Automatic learning on tensor data is classically carried out by linear tensor decomposition, for example CPD/PARAFAC or Tucker [Sid17]. Recently, tensor representations have been integrated into neural networks and have enabled significant developments in deep learning, particularly in the field of images, by reducing the number of parameters to be estimated.

To increase the identifiability and interpretability of deep neural models, constraints are added, for example non-negativity, classic in a matrix and tensor learning framework [Kol08]. In deep learning, variational autoencoders have been interpreted in a non-negative matrix factorization framework, but also as a CPD tensor factorization, and even non-negative Tucker [Mar22]. Autoencoders belong to the family of generative models. They make it possible to discover latent spaces by learning an automorphism x=f(x). Their latent space can be structured in tensor form, which provides very good performance [Pan21]. It has been shown that this allows a compromise in terms of performance and interpretability, between a simple unconstrained autoencoder and a non-negative Tucker model, for different tasks (segmentation, pattern detection). However, this preliminary work leaves significant room for progress, and the properties of this type of hybrid model are still poorly understood.

 

Work program

First of all, we will establish a benchmark of the different approaches. Then we will modify the constraints which structure the tensor decomposition in an auto-encoder/Tucker decomposition type model. We will evaluate and compare the characteristics of several architectures for the autoencoder. The proposed algorithms will be tested on data from several application fields currently examined in our respective laboratories: powers transmitted on an electricity transmission network; calibration of pollutant sensors; prediction of sports performance, segmentation of brain tumors. This work could continue in thesis (1) by comparing the performances of the representation in the temporal, time-frequency, time-scale domains (2) by applying these tensor decompositions on Boltzmann machines (DB networks and diffusion model) (3) by studying the influence of the network structure of the underlying phenomenon on the signal representation. Industrial collaborations are possible.

 

References

[Kol08] Kolda, Bader, « Tensor decompositions and applications », in: SIAM review 51.3 (2009), pp. 455–500.
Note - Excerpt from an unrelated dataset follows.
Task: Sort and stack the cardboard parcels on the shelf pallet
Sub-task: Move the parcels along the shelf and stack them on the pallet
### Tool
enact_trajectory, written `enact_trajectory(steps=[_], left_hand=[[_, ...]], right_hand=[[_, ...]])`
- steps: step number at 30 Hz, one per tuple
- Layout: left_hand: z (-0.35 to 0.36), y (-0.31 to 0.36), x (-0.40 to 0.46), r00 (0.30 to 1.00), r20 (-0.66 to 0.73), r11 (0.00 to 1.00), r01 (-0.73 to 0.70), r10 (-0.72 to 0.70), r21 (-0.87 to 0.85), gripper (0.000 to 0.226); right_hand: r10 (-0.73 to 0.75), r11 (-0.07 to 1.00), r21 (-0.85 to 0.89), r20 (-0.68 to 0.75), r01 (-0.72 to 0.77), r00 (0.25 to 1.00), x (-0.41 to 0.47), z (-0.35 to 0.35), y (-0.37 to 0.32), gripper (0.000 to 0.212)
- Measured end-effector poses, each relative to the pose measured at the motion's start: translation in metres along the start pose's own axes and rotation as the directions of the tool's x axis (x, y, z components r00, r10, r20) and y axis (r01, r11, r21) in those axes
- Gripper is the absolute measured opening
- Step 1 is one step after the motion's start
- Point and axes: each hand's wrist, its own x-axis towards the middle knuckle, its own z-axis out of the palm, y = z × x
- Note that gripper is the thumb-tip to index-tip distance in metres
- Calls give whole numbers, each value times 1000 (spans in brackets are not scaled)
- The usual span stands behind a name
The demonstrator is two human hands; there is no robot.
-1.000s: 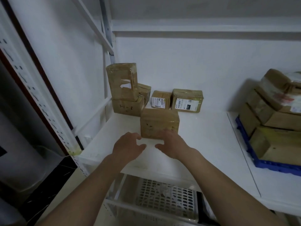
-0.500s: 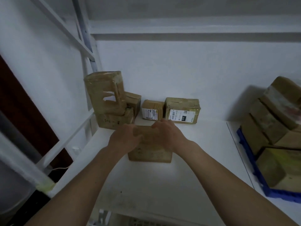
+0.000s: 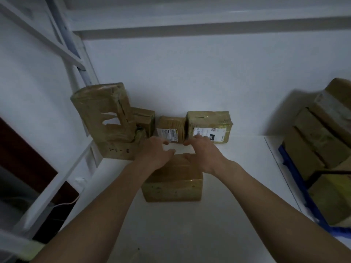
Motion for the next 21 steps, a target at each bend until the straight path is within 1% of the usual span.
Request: enact_trajectory(steps=[3,4,5,7,9,11,12,13,14,15,16,17,19,20,21], left_hand=[[-7,-13,13,1000,16,998,10,-9,-59,45],[-13,-21,16,1000,1,996,17,-17,-89,44],[-20,-30,18,999,-27,991,30,-33,-132,42],[-37,-53,21,985,-126,970,87,-118,-227,50],[-55,-78,24,934,-267,931,140,-237,-337,60],[-73,-99,30,875,-382,910,139,-298,-391,50],[-81,-108,35,851,-409,897,148,-330,-416,50],[-88,-118,40,831,-403,865,171,-384,-472,59],[-94,-126,45,827,-352,816,202,-439,-542,77],[-99,-135,50,834,-284,762,226,-473,-607,99],[-101,-142,54,848,-222,722,239,-481,-649,114],[-101,-150,58,860,-177,692,246,-479,-678,122],[-98,-162,66,873,-114,630,246,-474,-736,122],[-96,-166,69,881,-85,595,240,-465,-767,117],[-93,-169,72,893,-55,563,232,-446,-793,111]], right_hand=[[-11,1000,-5,5,11,1000,19,3,-10,42],[-22,1000,-6,14,22,1000,27,4,-17,44],[-32,999,1,27,32,999,36,6,-25,47],[-67,997,39,54,65,996,53,9,-44,48],[-103,991,98,90,94,991,73,15,-65,44],[-113,980,180,135,88,984,93,21,-84,42],[-109,972,225,161,71,981,102,24,-94,44],[-105,963,266,184,53,977,110,27,-102,47],[-105,953,301,196,42,975,117,32,-109,50],[-97,946,323,205,26,974,124,36,-116,54],[-79,938,346,214,0,974,130,39,-123,57],[-67,923,384,225,-25,972,134,42,-128,58],[-87,866,497,248,-50,965,144,50,-137,54],[-97,842,537,253,-57,963,148,53,-140,54],[-95,826,559,263,-71,960,150,56,-141,60]])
[Sid17] Sidiropoulos et al. « Tensor Decomposition for Signal Processing and Machine Learning »

IEEE Transactions on Signal Processing, 2017.

[Pan21] Panagakis et al. « Tensor Methods in Computer Vision and Deep Learning » Proceedings of the IEEE, https://doi.org/10.1109/JPROC.2021.3074329

[Mar22] Marmoret, « Unsupervised Machine Learning Paradigms for the Representation of Music Similarity and Structure », thèse IMT Atlantique, 2022.